What the task requires: In your copy of the data, omit the pictures and keep all else exactly as given.

Material provided:
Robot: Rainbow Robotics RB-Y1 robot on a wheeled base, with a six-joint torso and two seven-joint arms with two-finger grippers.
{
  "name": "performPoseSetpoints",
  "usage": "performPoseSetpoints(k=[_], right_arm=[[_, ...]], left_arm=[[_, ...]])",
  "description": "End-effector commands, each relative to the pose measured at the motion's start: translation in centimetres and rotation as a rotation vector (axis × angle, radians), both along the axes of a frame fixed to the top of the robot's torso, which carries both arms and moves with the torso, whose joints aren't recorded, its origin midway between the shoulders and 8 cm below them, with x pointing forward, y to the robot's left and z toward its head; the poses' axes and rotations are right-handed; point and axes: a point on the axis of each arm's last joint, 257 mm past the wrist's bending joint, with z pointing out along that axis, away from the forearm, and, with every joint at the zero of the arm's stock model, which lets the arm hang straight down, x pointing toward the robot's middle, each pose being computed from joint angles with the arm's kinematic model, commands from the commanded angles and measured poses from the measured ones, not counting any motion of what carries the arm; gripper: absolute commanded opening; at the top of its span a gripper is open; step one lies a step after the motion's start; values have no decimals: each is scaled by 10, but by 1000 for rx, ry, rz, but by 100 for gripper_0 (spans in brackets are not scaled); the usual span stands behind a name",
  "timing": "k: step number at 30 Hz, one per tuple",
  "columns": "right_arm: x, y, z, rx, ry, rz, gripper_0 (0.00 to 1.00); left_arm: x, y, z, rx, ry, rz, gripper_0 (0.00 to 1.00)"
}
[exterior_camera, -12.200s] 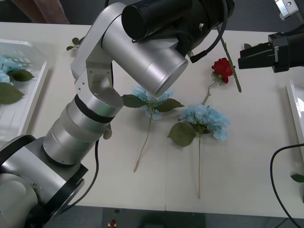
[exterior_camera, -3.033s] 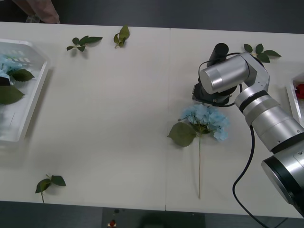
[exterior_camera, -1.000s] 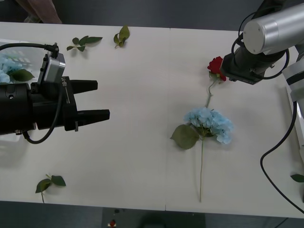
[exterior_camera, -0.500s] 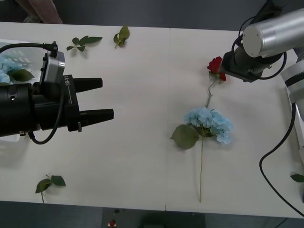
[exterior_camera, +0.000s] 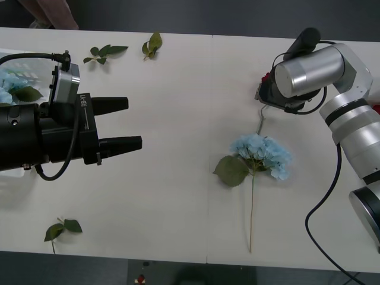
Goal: Put the red flowers into the right box and the blue flowers into the left box
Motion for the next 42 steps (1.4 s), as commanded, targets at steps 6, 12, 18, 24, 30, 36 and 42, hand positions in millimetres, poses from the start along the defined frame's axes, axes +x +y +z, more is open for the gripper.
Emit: performPoseSetpoints(k=[6,12,18,24,30,36,42], right_arm=[[12,16,-5,-42,-34,33,100],[7,18,-17,-67,-15,44,100],[8,21,-26,-66,-15,46,100],[7,21,-31,-67,-12,46,100],[6,20,-34,-67,-6,43,100],[9,18,-39,-58,-17,39,18],[9,18,-40,-51,-17,35,0]], left_arm=[[-7,-2,12,46,-97,-30,100],[-7,-2,12,46,-97,-30,100],[-7,-2,12,46,-97,-30,100],[-7,-2,12,46,-97,-30,100],[-7,-2,12,46,-97,-30,100],[-7,-2,12,46,-97,-30,100],[-7,-2,12,46,-97,-30,100]])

Exercise response:
Robot: Rainbow Robotics RB-Y1 robot on a wheeled base, with a six-joint torso and two seven-joint arms with two-finger grippers.
{
  "name": "performPoseSetpoints",
  "usage": "performPoseSetpoints(k=[_], right_arm=[[_, ...]], left_arm=[[_, ...]])",
  "description": "End-effector commands, each relative to the pose measured at the motion's start: translation in centimetres and rotation as a rotation vector (axis × angle, radians), both along the axes of a frame fixed to the top of the robot's torso, which carries both arms and moves with the torso, whose joints aren't recorded, its origin midway between the shoulders and 8 cm below them, with x pointing forward, y to the robot's left and z toward its head; the poses' axes and rotations are right-handed; point and axes: a point on the axis of each arm's last joint, 257 mm past the wrist's bending joint, with z pointing out along that axis, away from the forearm, and, with every joint at the zero of the arm's stock model, which lets the arm hang straight down, x pointing toward the robot's middle, each pose being computed from joint angles with the arm's kinematic model, commands from the commanded angles and measured poses from the measured ones, not counting any motion of what carries the arm; gripper: absolute commanded opening; at the top of its span a gripper is open; step one lies a step after the motion's start; values have no decimals: each is scaled by 10, but by 1000 for rx, ry, rz, but by 100 for gripper_0 (spans in brackets are not scaled); the usual span stands behind a name",
  "timing": "k: step number at 30 Hz, one per tuple",
  "columns": "right_arm: x, y, z, rx, ry, rz, gripper_0 (0.00 to 1.00); left_arm: x, y, z, rx, ry, rz, gripper_0 (0.00 to 1.00)"
}
[exterior_camera, -12.200s] 
[exterior_camera, -3.033s] 
[exterior_camera, -1.000s] 
[exterior_camera, -0.500s] 
[exterior_camera, +0.000s] 
Goal: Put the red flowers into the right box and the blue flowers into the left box
Motion for the next 42 steps (1.4 s), as commanded, targets at steps 6, 12, 18, 24, 30, 36 and 42, hand positions in millimetres, poses from the start along the defined frame's axes, axes +x +y +z, more is open for the gripper.
Emit: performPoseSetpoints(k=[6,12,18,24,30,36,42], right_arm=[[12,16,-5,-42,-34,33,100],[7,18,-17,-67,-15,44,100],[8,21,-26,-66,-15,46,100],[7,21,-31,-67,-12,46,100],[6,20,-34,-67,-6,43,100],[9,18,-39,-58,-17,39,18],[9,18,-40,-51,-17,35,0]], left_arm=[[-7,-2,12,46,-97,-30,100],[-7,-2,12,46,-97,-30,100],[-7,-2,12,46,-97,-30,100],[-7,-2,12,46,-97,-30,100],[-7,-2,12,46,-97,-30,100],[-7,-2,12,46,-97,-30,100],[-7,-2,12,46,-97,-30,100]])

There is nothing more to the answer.